黃子澄深吸了一口涼氣,腦子也冷靜下來。
不禁又有些感到後怕!
自己剛才的想法真是太瘋狂了!
一旦那樣實施了,朱允炆可能沒有事,可自己這個出謀劃策的人一定會被陛下鏟除的!
自己功業還未建立,大誌還未得施展,怎麽能夠先死呢。
壯誌未酬身先死,是多麽令人悲痛的事情啊!
這不是自己想要的結局。!
幸虧太子妃是的女人,膽子不夠大!不敢豪賭……
否則自己就要為自己準備後事了!
所以一聽呂氏那樣說,黃子澄心裏也就鬆了口氣。
這就如同人在發狠的時候,凶惡如同豺狼,做什麽都不計後果!
可是當他清醒的時候,又慫得如同綿羊,任人欺辱,都不有絲毫反抗。
黃子澄靜了一下,說道:“微臣隻是提一提,現在確實還沒有到拚命的時候……”
一聽他這樣說,呂氏和朱允炆都鬆了一口氣。
能不拚命,誰又願意賭上性命呢?
而且幾乎還是必死的結局!
沒有人不惜命啊!
黃子澄不知道,他一時心中發狠所說出來的話,就像一粒種子一樣,慢慢的生長,慢慢的長大……

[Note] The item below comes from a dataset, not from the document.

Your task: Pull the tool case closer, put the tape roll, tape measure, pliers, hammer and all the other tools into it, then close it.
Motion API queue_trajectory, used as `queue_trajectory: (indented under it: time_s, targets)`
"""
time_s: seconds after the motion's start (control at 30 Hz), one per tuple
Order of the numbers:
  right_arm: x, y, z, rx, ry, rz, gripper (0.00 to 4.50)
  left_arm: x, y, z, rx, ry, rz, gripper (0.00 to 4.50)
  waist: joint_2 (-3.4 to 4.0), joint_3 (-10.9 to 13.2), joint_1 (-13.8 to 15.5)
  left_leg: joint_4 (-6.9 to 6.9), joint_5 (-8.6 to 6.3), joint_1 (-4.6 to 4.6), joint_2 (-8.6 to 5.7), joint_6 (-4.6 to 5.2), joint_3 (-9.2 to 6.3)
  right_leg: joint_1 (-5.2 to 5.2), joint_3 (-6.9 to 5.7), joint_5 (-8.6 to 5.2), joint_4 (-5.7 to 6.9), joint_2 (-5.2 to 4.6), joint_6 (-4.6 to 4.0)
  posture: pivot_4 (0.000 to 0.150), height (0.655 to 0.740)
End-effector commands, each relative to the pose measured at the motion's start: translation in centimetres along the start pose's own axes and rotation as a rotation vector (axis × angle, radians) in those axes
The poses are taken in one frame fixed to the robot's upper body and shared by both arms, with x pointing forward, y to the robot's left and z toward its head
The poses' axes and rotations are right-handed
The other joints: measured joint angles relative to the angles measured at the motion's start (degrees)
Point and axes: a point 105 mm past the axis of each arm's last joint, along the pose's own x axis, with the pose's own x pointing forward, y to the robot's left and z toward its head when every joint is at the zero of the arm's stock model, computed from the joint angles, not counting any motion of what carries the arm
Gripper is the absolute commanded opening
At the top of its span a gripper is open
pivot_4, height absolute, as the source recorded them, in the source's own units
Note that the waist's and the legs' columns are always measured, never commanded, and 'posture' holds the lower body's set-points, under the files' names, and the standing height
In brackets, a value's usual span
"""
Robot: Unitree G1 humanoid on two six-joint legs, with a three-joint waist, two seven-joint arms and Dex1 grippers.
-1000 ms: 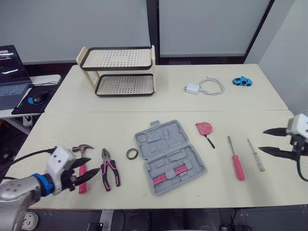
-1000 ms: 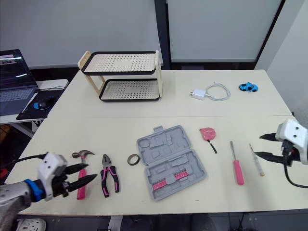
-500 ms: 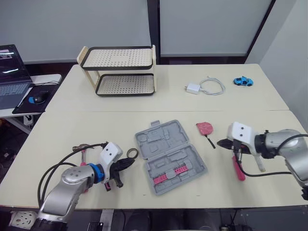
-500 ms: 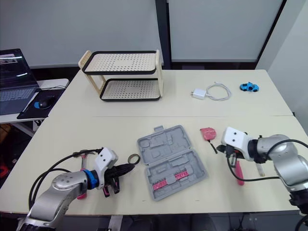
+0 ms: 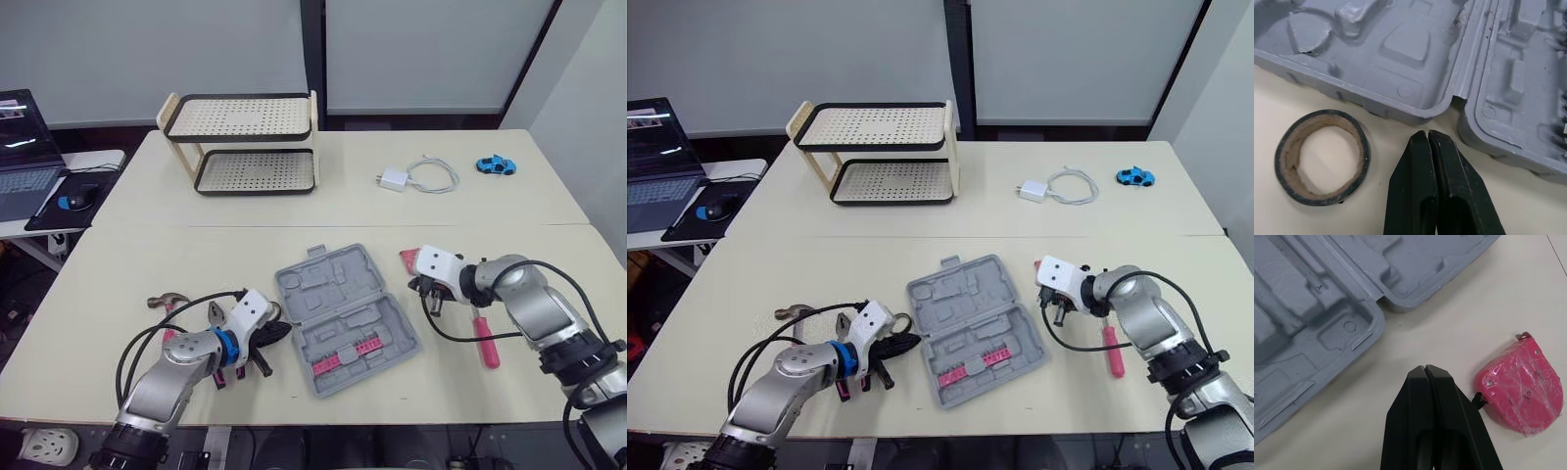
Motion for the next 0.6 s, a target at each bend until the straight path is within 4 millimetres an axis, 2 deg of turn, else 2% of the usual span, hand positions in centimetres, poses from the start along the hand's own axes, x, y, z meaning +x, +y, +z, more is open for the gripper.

直到有一天破土而出!直到有一天長成高不可攀的參天大樹!
再也無法抑製!
如果說朱允熥在京城所掀起的爭鬥還算溫和的話,那麽此時在鹽源小城,就顯得無比血腥了!
月魯帖木兒已經連續攻打了七天,他好像一個殺紅眼的屠夫一樣,不住的驅趕著手下的士卒進攻。
盡管手下已經傷痕累累,死傷慘重,可是他仍然不肯罷手。
此時的朱允熥身穿一身皮甲,腰配長劍,來到城中的傷兵營救治受傷的士卒。
“殿下來了!”
“殿下來了!”
“快起來,殿下來看我們了……”
這些士卒雖然受了傷,可以看到朱允熥前來,仍然盡可能的站起身來,也盡可能的挺直身軀。